A Nicolas Cage horror movie about the childhood of Jesus quietly slipped into theaters about a month ago and almost nobody noticed. The Carpenter's Son made just $143,615 worldwide. Now it is trying a second life on digital, conveniently timed for the holidays.
What it is (and yes, that premise is real)
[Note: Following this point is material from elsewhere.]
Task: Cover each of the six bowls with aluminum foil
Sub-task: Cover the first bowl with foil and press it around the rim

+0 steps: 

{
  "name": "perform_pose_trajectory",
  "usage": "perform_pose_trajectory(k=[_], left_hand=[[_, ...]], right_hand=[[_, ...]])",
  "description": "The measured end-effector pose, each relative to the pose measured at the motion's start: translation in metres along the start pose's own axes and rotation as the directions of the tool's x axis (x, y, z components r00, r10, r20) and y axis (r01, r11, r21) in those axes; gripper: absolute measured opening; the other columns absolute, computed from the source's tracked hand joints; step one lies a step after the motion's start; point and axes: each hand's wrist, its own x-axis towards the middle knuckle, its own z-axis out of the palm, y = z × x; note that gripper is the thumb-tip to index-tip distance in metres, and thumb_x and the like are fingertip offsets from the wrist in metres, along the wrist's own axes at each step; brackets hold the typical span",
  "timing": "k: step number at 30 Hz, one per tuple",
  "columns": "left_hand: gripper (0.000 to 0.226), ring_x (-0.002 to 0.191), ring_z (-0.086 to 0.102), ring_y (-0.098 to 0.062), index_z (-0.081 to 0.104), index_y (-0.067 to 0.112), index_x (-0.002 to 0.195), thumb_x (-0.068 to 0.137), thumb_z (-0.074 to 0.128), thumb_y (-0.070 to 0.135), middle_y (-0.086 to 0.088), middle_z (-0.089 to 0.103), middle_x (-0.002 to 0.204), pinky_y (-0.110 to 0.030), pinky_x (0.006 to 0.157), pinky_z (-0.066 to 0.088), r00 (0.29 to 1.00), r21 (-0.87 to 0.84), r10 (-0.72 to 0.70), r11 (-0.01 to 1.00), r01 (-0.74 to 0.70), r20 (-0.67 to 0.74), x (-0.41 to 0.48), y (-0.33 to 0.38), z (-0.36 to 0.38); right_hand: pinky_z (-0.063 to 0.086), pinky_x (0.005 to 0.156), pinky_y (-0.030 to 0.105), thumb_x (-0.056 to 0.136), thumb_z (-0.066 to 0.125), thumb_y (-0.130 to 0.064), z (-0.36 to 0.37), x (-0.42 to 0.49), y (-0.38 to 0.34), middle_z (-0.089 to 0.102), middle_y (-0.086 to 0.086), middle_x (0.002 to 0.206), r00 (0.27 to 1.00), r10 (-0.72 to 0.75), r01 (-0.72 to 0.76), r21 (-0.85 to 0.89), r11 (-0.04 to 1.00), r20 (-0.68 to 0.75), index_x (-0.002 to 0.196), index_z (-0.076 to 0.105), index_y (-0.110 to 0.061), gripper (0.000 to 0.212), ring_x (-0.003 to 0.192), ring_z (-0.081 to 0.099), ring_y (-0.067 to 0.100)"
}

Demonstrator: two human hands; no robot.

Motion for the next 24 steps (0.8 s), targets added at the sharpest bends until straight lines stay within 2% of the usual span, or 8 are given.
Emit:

The Carpenter's Son is a dark, moody riff set in Roman Egypt, where a family is laying low. Their kid, known only as 'the Boy', starts questioning everything after crossing paths with another mysterious child. That doubt pushes him to rebel against his guardian, the Carpenter, which brings out powers he barely understands. Once that door opens, the family draws the attention of some nasty things, both earthly and... not.
How to watch
It is out on digital now. On Amazon, you can rent it for $9.99 or buy it for $16.99.
Who is in it
- Nicolas Cage as the Carpenter
- FKA twigs as the Mother (fresh off the new remake of The Crow)
- Noah Jupe as the Boy
- Isla Johnston (The Queen's Gambit)
- Souheila Yacoub (Dune: Part Two)
- Kaiti Manolidaki (Rapsodos)
- Penelope Markopoulou (Meta ti fotia)
- Tomer Lev Tov (Last X-Mas)
- Newcomer Erato Tziveleki
Who made it (and where it came from)
Writer-director Lotfy Nathan took inspiration from the Infancy Gospel of Thomas, an apocryphal text from the 2nd century that tells stories about Jesus as a child. Nathan previously made the dirt-biking doc 12 O'Clock Boys and the 2022 drama Harka. It is an unusual mix: prestige-leaning filmmaker, bold religious-horror concept, and Nicolas Cage glowering as the Carpenter.
The early reaction
Not great so far. JoBlo critic Tyler Nichols gave it a 5/10 and called it a waste of Cage. His takeaway pretty much sums up the vibe:
Ultimately, The Carpenter's Son has some intriguing moments but it mostly feels a bit stale. It seems like they veered off too much for religious folks, and kept in line too much to be an entertaining horror film. It is Biblical in nature, but never really gets to the meat of anything important.
Bottom line
The premise is a swing, the box office was not a miracle, and the digital release arrives just in time for curious viewers to check it out at home. If you are Cage-curious or into strange Biblical horror, this is probably where you hit play.